One of the best examples of friction hunting came when employees flagged that the bank in the UK was being slowed down by a web of complexity – with over 4,000 telephone and fax numbers in use. The reality was that customers were using just a handful, and so we reduced it down to 1, saving the bank tens of millions of pounds in technology costs and service complexity. Customers also had an easier, single phone number to contact us on for any query, which helped satisfaction rise by 10%.
We were persistent in hunting down frictions and heard feedback that internally there were too many committees needed for approval of new products and services. With that feedback, we took out over 30% of scheduled recurring meetings and committees and sped up the product approval process from around 12-18 months to as little as 3 months. Less waterfall approach and more agile.
Regardless of company size or history, several practical steps can help build an innovative culture. First, organizations should name their culture. Don’t let it be the unspoken force in the room. Talk about it. Define it. Use language everyone understands. Then model the behaviors needed. Leaders must be visible role models of curiosity, humility, and urgency. It’s not enough to say “we want innovation”; the executives and leaders within the organization must show what that looks like.
Permission is another key ingredient. Innovation requires autonomy and psychological safety. If people are afraid of being punished for failure, they will never take the risks required to innovate. Build feedback loops, regular opportunities for people to share what’s working, what’s broken, and what needs to change. And when people do share, act on it. That’s how trust is built. Celebrate micro-innovations: small wins that often go unnoticed but cumulatively move the organization forward. And finally, remove friction through systematic hunting. Not once a year, but every week. Make it a leadership habit that becomes routine and regular.

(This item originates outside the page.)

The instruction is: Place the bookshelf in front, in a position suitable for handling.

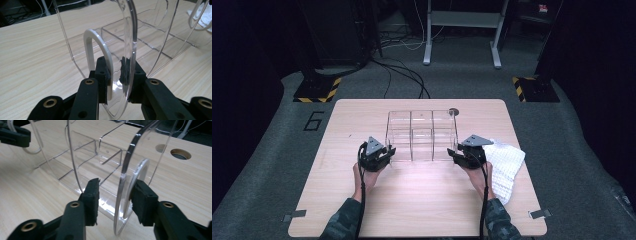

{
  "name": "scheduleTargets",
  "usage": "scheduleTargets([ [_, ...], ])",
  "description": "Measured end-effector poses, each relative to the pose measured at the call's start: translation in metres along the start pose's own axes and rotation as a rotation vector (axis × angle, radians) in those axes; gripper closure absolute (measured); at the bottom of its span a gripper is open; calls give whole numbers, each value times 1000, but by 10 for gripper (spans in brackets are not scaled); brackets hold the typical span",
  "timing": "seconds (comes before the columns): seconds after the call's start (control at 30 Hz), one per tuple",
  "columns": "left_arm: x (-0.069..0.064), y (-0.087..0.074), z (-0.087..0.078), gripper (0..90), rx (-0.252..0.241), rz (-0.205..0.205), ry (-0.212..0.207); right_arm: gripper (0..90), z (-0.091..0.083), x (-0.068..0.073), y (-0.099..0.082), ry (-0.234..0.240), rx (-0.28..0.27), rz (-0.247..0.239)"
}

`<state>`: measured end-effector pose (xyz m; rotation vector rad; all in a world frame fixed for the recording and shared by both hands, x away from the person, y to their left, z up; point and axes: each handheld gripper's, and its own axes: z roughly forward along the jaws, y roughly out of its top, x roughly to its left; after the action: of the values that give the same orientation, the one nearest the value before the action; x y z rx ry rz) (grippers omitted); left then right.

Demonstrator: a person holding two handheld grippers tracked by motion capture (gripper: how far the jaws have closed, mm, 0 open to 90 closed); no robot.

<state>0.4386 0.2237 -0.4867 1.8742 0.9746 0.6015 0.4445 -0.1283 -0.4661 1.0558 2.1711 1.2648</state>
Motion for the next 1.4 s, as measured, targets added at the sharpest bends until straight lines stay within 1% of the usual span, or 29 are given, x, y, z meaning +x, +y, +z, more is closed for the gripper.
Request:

Beyond structure and process, however, innovation ultimately lives in mindset. Successful innovation cultures nurture teams that are comfortable with ambiguity, that reframe failure as growth opportunities, and that find purpose in what they do. High-performing teams can start every week by sharing “one thing we tried that didn’t work.” At first, this feels risky. But over time, it becomes natural. The ritual creates safety, and that safety creates momentum.
Companies with a culture of innovation don’t just move faster. They become more resilient, more engaged, and more attractive to talent. They create conditions where people can be bold, take ownership, and think long-term. And they do it not through grand gestures but through consistent, human actions.
Organizational culture is being shaped every day, whether we recognize it or not. The real question is whether you’re designing it deliberately or letting it drift into a default. The good news is that fostering innovation doesn’t require a big budget or a change program to start. It needs intention, commitment, a little bit of effort, and a lot of consistency.
For founders, the message is simple: be clear, be consistent, be curious. For those in established organizations: start small, hunt friction, and signal change through behavior. Innovation is not a fixed trait. It’s a learned behavior. And cultures, just like people, can adapt – sometimes with surprising speed when the right conditions have been created.